What needs to be done:
Find every line of the data below that has "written" in it. Reply with the number only.

◇ ◇ ◇

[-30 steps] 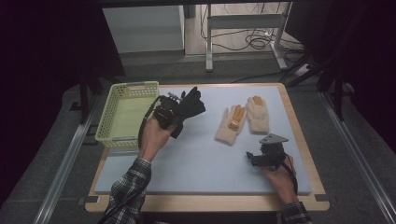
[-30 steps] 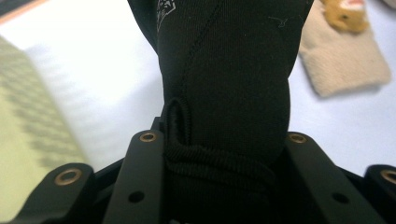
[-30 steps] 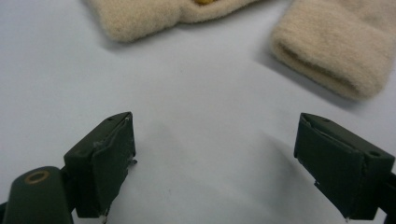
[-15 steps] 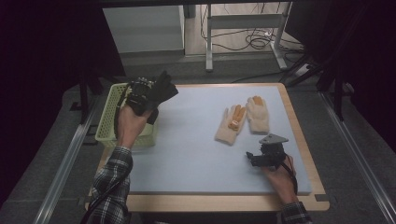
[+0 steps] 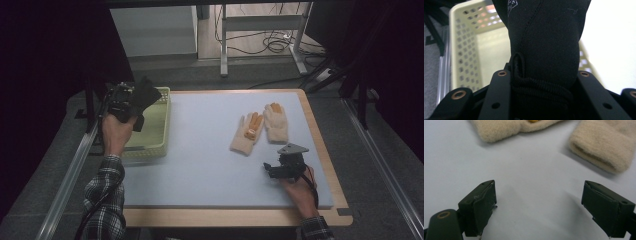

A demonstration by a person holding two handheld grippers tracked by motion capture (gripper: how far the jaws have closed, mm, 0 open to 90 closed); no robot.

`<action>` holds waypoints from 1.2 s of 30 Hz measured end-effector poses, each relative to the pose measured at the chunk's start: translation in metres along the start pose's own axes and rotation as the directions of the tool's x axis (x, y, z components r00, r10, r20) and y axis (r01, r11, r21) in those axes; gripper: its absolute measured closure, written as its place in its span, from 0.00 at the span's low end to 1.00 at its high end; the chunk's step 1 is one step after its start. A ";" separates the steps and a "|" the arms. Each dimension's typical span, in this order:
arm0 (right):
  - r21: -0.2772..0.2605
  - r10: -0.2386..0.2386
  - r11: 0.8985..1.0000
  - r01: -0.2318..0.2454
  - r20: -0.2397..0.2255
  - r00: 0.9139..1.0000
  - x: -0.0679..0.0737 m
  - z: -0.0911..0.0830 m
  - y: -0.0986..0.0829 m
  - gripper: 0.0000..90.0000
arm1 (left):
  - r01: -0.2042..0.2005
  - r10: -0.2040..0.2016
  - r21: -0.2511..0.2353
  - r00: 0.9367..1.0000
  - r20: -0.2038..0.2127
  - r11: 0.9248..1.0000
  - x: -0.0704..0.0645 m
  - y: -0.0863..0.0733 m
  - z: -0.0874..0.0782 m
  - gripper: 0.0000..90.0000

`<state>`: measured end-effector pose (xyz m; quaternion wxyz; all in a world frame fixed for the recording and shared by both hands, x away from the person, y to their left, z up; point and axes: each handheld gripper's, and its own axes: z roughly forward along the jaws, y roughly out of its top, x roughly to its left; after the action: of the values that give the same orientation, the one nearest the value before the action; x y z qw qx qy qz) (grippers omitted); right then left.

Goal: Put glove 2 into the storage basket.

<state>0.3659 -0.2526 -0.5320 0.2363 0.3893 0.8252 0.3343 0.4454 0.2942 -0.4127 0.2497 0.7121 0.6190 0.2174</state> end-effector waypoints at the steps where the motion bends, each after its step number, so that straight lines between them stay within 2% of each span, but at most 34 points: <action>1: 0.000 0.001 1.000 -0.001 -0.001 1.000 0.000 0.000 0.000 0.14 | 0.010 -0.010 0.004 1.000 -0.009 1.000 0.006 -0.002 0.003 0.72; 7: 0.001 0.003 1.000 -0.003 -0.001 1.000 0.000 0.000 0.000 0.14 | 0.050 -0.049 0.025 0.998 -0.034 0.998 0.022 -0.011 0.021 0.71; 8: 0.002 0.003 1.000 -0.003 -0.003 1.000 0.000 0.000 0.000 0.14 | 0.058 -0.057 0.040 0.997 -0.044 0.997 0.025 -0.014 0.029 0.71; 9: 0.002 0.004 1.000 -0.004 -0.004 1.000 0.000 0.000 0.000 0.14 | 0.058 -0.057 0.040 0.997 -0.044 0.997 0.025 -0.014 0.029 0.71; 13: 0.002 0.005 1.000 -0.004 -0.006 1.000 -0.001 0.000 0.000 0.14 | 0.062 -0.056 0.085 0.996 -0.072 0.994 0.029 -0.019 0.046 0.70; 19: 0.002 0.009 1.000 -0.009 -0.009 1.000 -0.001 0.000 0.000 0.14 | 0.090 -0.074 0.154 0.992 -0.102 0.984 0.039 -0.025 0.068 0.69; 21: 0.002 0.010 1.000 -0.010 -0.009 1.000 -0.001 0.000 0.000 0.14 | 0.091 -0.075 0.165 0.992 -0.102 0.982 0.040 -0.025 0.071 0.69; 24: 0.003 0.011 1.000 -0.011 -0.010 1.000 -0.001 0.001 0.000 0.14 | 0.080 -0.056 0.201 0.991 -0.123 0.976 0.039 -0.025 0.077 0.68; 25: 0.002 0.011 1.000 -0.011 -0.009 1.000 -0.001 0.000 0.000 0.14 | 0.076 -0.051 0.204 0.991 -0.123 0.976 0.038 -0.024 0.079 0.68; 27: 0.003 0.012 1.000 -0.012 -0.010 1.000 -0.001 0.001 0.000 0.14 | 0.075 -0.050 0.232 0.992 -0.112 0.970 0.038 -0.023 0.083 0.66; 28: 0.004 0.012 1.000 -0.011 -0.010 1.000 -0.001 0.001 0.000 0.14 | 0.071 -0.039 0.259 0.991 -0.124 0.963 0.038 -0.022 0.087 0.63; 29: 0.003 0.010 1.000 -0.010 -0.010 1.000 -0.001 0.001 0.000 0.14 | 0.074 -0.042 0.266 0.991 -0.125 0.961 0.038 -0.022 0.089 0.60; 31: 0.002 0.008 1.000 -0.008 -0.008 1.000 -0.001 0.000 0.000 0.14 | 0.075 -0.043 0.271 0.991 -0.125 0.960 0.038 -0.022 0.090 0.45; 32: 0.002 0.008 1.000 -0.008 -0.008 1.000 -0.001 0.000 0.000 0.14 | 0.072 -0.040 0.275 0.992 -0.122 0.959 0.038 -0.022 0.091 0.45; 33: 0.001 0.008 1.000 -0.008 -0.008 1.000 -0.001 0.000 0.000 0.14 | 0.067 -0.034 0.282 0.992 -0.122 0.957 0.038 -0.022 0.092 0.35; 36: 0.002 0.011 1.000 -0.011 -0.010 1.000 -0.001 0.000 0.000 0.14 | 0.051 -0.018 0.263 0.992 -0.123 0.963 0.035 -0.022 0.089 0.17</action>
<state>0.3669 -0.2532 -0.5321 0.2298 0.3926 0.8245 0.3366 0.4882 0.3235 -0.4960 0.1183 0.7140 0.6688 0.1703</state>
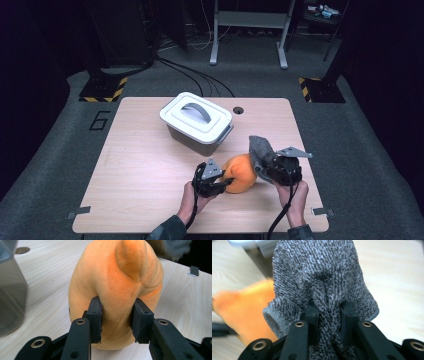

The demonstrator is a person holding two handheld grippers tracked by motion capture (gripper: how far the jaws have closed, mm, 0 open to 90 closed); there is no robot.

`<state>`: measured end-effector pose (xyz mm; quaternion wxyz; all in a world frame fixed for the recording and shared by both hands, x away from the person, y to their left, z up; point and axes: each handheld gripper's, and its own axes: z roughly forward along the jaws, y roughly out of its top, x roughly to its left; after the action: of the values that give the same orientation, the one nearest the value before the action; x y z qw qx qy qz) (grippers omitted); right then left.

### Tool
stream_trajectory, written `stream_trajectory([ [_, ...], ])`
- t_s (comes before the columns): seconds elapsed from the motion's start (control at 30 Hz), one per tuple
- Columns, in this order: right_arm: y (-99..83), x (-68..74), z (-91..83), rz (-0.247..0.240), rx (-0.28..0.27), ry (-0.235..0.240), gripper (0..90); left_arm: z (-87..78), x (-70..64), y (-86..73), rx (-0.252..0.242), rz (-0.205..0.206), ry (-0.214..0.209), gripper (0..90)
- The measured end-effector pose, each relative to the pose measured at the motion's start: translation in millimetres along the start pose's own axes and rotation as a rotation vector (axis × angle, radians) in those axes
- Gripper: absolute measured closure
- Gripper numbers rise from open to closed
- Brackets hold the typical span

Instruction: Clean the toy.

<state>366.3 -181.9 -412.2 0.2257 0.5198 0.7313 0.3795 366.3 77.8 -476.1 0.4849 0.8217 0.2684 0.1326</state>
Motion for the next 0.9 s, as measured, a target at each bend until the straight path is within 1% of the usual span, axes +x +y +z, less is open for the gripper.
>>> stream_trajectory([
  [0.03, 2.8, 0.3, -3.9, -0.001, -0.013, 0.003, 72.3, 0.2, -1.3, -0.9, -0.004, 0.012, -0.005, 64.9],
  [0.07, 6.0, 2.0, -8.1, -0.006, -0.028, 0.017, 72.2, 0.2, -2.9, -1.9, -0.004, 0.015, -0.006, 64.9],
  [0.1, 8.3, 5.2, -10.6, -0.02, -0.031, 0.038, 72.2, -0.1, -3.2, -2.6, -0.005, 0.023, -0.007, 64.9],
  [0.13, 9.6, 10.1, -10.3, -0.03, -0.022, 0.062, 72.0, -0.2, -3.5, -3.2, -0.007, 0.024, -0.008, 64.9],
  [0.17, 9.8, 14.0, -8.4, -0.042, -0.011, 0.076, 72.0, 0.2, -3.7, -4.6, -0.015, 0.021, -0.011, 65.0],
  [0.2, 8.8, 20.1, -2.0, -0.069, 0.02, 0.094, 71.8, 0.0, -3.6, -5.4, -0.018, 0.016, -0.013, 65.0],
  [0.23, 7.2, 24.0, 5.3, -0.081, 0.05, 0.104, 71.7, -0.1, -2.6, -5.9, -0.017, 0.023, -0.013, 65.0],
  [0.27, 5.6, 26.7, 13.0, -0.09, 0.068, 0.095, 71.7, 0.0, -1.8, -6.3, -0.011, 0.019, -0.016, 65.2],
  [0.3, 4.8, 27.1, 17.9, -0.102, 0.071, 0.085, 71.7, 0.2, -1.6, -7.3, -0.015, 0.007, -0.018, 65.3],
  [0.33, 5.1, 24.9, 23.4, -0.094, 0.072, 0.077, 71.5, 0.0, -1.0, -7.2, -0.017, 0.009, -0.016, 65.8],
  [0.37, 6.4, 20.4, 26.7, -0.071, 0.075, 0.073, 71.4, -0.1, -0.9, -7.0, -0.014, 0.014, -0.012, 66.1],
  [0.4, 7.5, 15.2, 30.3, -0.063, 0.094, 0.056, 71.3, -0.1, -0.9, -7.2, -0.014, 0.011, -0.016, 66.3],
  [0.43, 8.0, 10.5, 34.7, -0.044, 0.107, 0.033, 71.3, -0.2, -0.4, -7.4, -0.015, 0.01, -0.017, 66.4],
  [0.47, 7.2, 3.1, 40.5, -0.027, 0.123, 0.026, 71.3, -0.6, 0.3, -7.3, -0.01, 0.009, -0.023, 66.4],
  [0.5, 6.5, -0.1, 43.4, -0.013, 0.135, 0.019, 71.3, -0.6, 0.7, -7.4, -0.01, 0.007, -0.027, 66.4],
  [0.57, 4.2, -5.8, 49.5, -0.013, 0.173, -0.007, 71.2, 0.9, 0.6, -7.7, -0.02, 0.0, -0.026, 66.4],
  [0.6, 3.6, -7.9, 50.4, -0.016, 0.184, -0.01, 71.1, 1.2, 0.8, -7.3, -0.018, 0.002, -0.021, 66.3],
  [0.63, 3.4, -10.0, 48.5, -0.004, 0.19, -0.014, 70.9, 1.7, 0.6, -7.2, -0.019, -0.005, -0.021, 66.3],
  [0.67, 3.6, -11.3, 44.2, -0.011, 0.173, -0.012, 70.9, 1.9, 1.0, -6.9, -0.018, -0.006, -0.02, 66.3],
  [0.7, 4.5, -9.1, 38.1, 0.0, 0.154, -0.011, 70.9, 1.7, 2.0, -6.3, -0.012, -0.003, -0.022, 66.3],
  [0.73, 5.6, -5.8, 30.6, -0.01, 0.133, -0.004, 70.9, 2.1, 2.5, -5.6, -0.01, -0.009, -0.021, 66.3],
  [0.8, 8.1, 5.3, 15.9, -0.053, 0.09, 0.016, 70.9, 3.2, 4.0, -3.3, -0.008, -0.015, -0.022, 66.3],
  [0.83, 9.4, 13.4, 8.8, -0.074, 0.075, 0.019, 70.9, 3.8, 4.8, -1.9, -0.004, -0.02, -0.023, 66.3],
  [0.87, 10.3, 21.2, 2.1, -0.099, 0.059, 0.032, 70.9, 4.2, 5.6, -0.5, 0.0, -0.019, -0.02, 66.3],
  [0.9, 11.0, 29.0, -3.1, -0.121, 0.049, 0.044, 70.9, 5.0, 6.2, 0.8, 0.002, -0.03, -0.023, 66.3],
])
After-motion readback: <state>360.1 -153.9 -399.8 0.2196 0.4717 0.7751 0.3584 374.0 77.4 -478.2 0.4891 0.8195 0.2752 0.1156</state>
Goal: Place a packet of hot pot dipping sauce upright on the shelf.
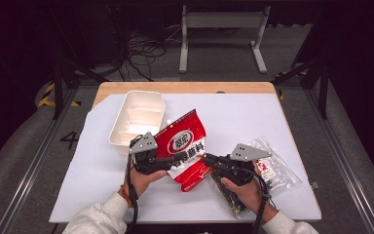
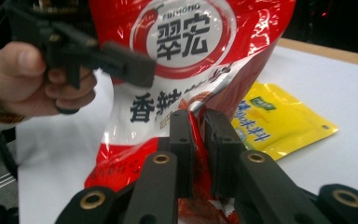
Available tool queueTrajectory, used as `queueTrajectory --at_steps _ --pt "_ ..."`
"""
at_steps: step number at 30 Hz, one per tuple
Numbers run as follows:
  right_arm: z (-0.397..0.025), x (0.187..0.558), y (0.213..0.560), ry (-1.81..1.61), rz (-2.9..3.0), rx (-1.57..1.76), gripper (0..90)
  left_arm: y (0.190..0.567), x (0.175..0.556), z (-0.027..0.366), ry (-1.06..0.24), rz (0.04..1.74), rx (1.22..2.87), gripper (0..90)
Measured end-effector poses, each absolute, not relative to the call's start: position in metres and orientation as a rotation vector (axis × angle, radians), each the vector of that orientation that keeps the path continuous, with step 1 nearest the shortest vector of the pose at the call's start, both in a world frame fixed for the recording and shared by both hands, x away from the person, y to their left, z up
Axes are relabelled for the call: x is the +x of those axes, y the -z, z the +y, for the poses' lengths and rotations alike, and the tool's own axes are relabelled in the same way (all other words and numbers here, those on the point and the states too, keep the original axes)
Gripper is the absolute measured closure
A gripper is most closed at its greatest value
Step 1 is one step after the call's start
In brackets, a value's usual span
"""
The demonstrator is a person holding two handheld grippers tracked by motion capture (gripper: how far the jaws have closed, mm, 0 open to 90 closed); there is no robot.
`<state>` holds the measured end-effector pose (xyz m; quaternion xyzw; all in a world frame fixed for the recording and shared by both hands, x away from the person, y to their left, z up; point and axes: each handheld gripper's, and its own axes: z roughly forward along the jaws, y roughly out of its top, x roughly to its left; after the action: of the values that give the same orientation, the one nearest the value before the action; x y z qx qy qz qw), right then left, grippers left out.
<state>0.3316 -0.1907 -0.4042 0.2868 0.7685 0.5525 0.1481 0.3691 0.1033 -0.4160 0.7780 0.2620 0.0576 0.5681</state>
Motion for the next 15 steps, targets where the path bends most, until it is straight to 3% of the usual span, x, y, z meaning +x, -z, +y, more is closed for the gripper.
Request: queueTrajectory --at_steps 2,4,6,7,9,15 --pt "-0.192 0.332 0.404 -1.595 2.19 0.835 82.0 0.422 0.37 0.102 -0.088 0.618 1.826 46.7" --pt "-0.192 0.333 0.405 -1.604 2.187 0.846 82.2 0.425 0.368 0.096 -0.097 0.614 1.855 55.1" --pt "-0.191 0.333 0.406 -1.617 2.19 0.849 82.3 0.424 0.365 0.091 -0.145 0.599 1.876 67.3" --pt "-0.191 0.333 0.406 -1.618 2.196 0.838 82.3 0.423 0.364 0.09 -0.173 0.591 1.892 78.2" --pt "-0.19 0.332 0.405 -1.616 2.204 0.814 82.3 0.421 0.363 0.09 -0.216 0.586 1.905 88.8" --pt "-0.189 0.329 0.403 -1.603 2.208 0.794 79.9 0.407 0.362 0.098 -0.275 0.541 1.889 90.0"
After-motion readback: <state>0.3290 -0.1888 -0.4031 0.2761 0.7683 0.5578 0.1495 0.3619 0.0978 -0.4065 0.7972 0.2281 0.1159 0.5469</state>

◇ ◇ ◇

Solution for this exercise:
2